US 11,704,539 B2
Forecasting routines utilizing a mixer to combine deep neural network (DNN) forecasts of multi-variate time-series datasets
Maryam Amiri, Ottawa (CA); Petar Djukic, Ottawa (CA); and Todd Morris, Stittsville (CA)
Assigned to Ciena Corporation, Hanover, MD (US)
Filed by Ciena Corporation, Hanover, MD (US)
Filed on Mar. 30, 2020, as Appl. No. 16/833,781.
Prior Publication US 2021/0303969 A1, Sep. 30, 2021
Int. Cl. G10L 15/32 (2013.01); G06N 3/045 (2023.01); G06N 3/08 (2023.01)

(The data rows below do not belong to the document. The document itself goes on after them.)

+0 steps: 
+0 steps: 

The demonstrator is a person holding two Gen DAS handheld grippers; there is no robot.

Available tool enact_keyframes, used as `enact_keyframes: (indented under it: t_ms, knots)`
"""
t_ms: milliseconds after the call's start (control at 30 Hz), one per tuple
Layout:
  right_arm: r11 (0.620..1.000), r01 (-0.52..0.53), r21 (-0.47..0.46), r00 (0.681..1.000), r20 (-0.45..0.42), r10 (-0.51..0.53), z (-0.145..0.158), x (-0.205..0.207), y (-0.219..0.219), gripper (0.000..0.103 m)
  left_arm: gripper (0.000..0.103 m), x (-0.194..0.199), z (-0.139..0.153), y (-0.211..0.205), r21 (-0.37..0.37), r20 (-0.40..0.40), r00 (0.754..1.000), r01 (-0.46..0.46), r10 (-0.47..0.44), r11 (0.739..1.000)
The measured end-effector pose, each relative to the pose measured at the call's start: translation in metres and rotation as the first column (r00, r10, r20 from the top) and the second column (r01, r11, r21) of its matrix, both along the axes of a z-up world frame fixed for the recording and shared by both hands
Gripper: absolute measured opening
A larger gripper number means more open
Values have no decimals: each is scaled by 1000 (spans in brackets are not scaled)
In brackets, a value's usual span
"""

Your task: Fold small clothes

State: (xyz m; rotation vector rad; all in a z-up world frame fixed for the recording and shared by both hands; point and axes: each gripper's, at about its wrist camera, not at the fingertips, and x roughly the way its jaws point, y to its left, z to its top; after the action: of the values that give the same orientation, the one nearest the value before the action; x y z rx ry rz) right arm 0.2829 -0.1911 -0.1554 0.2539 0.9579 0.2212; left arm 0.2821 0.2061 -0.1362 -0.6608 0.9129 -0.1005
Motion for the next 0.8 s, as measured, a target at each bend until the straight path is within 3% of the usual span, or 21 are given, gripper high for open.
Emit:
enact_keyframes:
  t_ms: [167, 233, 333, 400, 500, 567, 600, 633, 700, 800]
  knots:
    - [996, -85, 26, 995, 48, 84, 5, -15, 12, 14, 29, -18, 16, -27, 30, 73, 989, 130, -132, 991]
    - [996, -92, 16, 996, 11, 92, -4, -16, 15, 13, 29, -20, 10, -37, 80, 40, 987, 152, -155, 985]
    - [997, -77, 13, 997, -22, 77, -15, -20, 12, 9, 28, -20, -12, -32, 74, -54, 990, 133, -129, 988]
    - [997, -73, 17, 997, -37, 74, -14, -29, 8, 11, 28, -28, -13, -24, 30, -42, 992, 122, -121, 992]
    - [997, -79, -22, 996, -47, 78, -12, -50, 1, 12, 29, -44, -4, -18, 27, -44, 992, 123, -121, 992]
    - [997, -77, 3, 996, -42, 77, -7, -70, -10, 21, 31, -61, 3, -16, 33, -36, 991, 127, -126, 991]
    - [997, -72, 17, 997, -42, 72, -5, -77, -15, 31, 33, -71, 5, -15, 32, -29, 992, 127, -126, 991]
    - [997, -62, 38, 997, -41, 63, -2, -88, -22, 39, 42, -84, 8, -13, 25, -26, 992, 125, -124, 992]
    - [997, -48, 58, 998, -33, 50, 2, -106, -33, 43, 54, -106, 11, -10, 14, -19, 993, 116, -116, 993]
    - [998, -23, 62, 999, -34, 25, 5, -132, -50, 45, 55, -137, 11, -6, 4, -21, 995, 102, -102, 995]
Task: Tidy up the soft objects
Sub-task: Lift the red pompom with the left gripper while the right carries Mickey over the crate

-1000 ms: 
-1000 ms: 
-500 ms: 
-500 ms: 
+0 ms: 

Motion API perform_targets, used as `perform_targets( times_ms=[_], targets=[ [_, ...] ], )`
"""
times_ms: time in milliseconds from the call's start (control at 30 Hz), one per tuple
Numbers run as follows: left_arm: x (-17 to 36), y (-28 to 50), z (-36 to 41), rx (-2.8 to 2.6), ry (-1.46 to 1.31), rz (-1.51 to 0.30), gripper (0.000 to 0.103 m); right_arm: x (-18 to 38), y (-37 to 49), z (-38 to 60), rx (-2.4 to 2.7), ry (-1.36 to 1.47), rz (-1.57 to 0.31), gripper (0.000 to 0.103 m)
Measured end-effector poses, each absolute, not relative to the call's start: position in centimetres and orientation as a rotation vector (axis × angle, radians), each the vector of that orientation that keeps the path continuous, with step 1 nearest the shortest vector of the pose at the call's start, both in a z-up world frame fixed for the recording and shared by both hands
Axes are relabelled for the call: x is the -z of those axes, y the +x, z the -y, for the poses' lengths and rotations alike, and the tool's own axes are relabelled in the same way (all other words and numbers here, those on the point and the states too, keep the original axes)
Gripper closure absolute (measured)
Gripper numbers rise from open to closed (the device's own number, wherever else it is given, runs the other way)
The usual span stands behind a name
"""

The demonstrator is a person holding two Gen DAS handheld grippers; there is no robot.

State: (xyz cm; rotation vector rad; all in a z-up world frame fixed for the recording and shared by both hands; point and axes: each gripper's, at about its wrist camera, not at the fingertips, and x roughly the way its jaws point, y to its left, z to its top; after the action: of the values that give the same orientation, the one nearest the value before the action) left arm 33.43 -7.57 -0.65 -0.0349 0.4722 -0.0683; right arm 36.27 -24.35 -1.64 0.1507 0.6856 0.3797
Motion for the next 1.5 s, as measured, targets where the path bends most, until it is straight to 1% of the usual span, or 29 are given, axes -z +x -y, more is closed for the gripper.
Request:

CPC G06N 3/045 (2023.01) [G06N 3/08 (2013.01); G10L 15/32 (2013.01)] 20 Claims
OG exemplary drawing
 
1. A non-transitory computer-readable medium configured to store computer logic having instructions that, when executed, cause one or more processing devices to
receive, at each of a plurality of Deep Neural Network (DNN) forecasters, an input corresponding at least partially to a time-series dataset of a plurality of input time-series datasets obtained from an optical network,
produce, from each of the plurality of DNN forecasters, a forecast output,
provide the forecast output from each of the plurality of DNN forecasters to a respective input of a plurality of mixer inputs of a DNN mixer for combining the forecast outputs to produce one or more output time-series datasets,
wherein the plurality of DNN forecasters and the DNN mixer are configured in software and are executable by the one or more processing devices, and
utilize the one or more output time-series datasets to perform one or more of
predicting performance of data packets on multiple links,
predicting when a link will exceed a capacity threshold,
predicting Signal to Noise Ratio (SNR) on a fiber of an optical network,
predicting long-term quality factor of a wave, and
predicting Signal to Interference-plus-Noise Ratio (SINR) of waves on an optical submarine link.